DIRECTIONS FOR THIS TASK :: In the entries below, find the line with "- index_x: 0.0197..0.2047" and the line with "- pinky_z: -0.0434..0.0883". Return those two lines and all lines between them, exactly.

MATERIALS PROVIDED ::
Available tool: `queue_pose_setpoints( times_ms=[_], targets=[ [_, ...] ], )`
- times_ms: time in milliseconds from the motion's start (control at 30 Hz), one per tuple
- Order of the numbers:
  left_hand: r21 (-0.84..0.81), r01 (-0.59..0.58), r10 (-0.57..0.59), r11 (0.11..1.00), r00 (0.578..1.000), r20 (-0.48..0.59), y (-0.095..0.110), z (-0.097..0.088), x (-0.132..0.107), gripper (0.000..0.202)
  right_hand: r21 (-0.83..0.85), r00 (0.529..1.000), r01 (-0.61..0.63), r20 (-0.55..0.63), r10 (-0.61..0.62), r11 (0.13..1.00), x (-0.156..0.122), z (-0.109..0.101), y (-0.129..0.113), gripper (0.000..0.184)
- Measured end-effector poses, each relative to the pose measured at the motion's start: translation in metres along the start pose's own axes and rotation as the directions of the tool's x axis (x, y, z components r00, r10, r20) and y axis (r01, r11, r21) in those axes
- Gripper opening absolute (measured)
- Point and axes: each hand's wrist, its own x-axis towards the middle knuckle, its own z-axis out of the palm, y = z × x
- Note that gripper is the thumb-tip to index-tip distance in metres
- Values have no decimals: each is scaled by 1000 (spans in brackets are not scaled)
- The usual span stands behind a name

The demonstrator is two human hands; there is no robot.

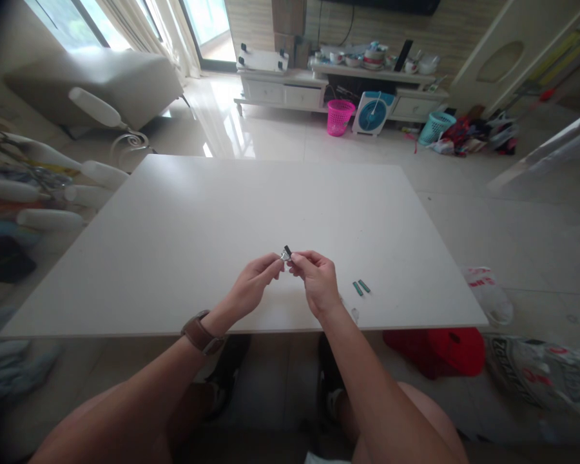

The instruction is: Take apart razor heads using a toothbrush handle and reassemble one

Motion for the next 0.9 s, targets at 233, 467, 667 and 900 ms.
queue_pose_setpoints(
  times_ms=[233, 467, 667, 900],
  targets=[
    [-14, -1, 1, 1000, 1000, 24, 0, -1, 2, 34, 0, 999, -35, -8, 35, 999, 0, -1, -1, 22],
    [33, 4, -3, 999, 1000, -7, 0, -2, 1, 35, 15, 998, -54, -34, 54, 998, -2, 1, -2, 28],
    [46, 18, -17, 999, 1000, -7, -7, -3, 3, 30, 26, 996, -76, -39, 77, 997, -2, 2, -3, 34],
    [90, 2, -2, 996, 1000, -2, -5, -3, 4, 28, 31, 993, -120, 0, 120, 992, 0, -2, -6, 35]
  ],
)
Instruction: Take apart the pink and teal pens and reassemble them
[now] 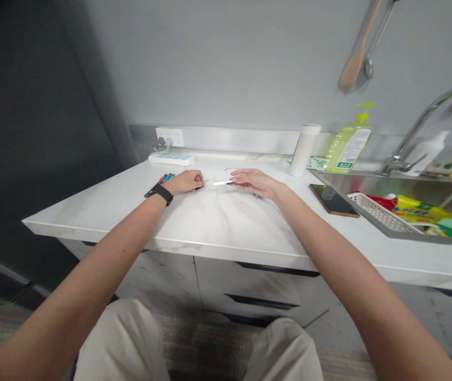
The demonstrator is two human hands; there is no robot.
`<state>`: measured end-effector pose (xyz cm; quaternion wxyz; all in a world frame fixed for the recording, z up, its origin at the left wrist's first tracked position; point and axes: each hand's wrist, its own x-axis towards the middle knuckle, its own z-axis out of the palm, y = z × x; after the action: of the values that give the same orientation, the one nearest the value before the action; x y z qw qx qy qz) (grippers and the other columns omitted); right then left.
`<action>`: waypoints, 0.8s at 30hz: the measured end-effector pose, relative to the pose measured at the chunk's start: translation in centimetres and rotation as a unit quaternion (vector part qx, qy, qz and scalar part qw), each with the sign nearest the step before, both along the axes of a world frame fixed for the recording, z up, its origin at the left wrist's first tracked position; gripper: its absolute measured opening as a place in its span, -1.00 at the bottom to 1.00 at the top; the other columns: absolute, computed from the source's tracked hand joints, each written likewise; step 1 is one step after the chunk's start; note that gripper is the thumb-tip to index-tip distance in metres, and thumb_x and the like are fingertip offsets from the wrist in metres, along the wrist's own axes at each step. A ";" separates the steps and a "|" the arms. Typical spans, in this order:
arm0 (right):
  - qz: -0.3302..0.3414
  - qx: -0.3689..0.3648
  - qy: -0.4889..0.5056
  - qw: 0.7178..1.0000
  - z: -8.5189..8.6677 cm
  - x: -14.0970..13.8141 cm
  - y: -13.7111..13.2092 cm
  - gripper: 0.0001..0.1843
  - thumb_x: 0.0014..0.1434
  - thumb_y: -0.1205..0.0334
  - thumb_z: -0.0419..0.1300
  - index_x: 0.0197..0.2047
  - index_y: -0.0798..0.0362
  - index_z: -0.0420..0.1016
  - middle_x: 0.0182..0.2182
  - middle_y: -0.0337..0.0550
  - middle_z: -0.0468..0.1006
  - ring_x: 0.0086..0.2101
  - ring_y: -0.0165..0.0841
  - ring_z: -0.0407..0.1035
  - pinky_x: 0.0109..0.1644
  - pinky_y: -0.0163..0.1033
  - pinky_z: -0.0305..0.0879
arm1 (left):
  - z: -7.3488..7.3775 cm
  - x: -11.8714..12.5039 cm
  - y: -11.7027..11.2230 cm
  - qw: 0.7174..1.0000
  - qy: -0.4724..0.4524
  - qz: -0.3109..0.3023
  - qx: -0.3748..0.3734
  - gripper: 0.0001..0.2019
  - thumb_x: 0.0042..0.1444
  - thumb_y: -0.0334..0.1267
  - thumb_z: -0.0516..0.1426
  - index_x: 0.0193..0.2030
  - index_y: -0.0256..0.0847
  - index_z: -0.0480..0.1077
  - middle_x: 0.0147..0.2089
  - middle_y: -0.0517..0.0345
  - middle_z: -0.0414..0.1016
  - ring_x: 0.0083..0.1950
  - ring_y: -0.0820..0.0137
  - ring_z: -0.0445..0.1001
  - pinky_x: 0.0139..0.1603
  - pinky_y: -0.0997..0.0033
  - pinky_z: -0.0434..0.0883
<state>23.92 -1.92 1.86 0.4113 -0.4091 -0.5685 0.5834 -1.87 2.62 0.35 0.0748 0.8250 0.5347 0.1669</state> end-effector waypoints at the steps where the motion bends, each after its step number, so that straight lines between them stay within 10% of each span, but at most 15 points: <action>1: -0.001 -0.006 -0.002 1.000 0.0 0.0 0.0 -0.87 0.15 0.52 0.16 -0.25 0.17 0.49 -0.41 -0.17 0.56 -0.50 -0.59 0.43 -0.39 -0.56 0.42 | 0.0 0.0 0.0 1.000 0.003 -0.001 -0.001 -0.81 0.00 -0.28 0.11 -0.23 -0.23 0.43 -0.26 0.11 0.54 -0.27 0.39 0.47 -0.26 0.50 0.34; 24: -0.026 -0.018 0.022 0.999 -0.1 0.2 0.2 -0.86 0.19 0.53 0.11 -0.30 0.17 0.45 -0.54 -0.26 0.45 -0.61 -0.63 0.31 -0.53 -0.58 0.30 | 0.4 0.1 -0.8 1.000 0.004 0.000 -0.009 -0.80 0.03 -0.27 0.11 -0.18 -0.22 0.40 -0.25 0.11 0.53 -0.28 0.39 0.46 -0.26 0.49 0.33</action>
<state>24.07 -1.72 1.81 0.4312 -0.4184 -0.5377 0.5915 -1.81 1.82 0.78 0.0797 0.8250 0.5364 0.1589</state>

EXPECTED ANSWER ::
  - index_x: 0.0197..0.2047
  - index_y: -0.0798..0.0362
  - index_z: -0.0420..0.1016
  - middle_x: 0.0182..0.2182
  - middle_y: -0.0337..0.0550
  - middle_z: -0.0468..0.1006
  - ring_x: 0.0086..0.2101
  - ring_y: -0.0165..0.0841
  - ring_z: -0.0407..0.1035
  - pinky_x: 0.0109..0.1644
  - pinky_y: -0.0163..0.1033
  - pinky_z: -0.0305..0.0879
arm1 (left):
  - z: -7.3488..7.3775 cm
  - x: -11.8714..12.5039 cm
  - y: -11.7027..11.2230 cm
  - qw: 0.7174..1.0000
  - qy: -0.4724..0.4524
  - qz: -0.3109..0.3023
  - qx: -0.3748..0.3734
  - gripper: 0.0001..0.2019
  - thumb_x: 0.0042..0.1444
  - thumb_y: -0.0334..0.1267
  - thumb_z: -0.0516..0.1426
  - index_x: 0.0193..0.2030
  - index_y: -0.0256..0.0847
  - index_z: -0.0480..0.1077
  - middle_x: 0.0147..0.2089
  - middle_y: -0.0517..0.0345
  - middle_z: -0.0414..0.1016
  - ring_x: 0.0083..0.1950
  - ring_y: -0.0820..0.0137
  - ring_z: -0.0445..0.1001
  - pinky_x: 0.0139..0.1603
  - pinky_y: -0.0997..0.0033
  - pinky_z: -0.0434..0.0883

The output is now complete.